International Consolidated Airways (IAG) has made a strong start to the year with robudt travel spending from holidaymakers and business travellers enduring.
At 184.9p per share, IAG’s share price rose 1.1% in Friday trading.
Revenues at the British Airways owner rose 9.2% in the first quarter, to €6.4 billion, as passenger revenues increased 11.7% to €5.6 billion.
Cargo revenues dipped 12.4% year on year, to €283 million.
Strong Numbers
The FTSE 100 firm carried 26.4 million passengers between January and March, up 8.6% year on year. Meanwhile, its load factor improved to 83.1% from 81.5%
Operating profit rose to €68m, up significantly from €9m in the same 2023 period. The bottom line was boosted by lower fuel-related expenses.
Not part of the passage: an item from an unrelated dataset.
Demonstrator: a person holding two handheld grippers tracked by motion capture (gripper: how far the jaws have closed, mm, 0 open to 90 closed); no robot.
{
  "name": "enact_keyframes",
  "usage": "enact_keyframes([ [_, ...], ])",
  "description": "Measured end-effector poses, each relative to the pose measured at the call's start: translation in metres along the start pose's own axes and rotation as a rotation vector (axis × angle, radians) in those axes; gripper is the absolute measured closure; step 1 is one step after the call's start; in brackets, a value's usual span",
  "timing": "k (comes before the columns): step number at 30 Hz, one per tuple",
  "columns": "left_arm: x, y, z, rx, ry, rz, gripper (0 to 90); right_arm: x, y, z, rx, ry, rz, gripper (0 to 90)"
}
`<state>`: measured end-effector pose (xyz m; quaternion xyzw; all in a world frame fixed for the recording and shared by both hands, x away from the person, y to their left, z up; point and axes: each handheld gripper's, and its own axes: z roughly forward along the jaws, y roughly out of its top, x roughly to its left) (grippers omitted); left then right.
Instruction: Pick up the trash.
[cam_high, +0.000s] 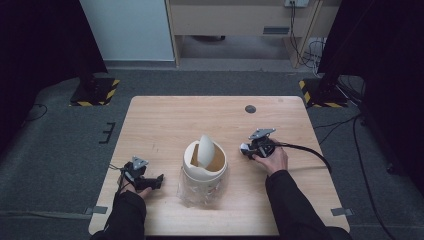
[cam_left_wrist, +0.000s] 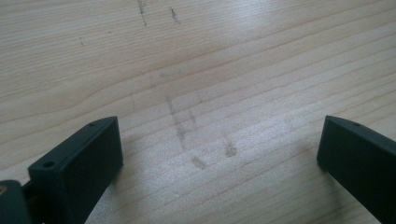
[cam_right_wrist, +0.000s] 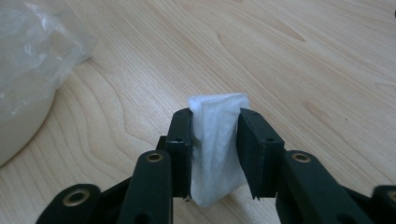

Fuel costs per available seat kilometer (ASK) dropped 4.9%.
Staff costs, however, shot 14.3% higher in the quarter.
Net debt has continued to crumble, and dropped to €7.4 billion as of March from €9.2 billion at the end of 2023. This prompted a 40-basis-point fall in the firm’s net debt to EBITDA ratio, to 1.3 times.
IAG said that the decline was “mainly due to the normal seasonal inflow of bookings for future travel periods during the first quarter of the year.”
“Good” Results
IAG chief executive Luis Gallego commented that “our transformation initiatives and increased demand, including over the Easter holidays, have delivered another very good set of results with improvements to both revenue and operating profit.”
Lauding what he described as “the strength of our core markets – North Atlantic, South Atlantic and intra-Europe – and the performance of our brands,” he said that “we are well-positioned for the summer.”
Gallego added that “the high demand for travel is a continuing trend.”
Flying High
Javier Molina, analyst at eToro, said that “with the testing quarters following COVID now behind them, the company is demonstrating its capacity to enhance profitability and operational efficiency in a challenging yet promising environment.”
Molina added that “transformation initiatives and strengths in key markets… are poised to capitalise on this sustained demand and significantly impact revenues and results.”
Noting that IAG “has maintained altitude in the first quarter of the year,” analyst Derren Nathan of Hargreaves Lansdown said that “the timing of the Easter break no doubt helped but, even so, it’s an impressive start to the year.”
He added that “there was little in the way of forward guidance but the tone was confident, with IAG well positioned for the summer, against a backdrop of continuing high demand for leisure travel.”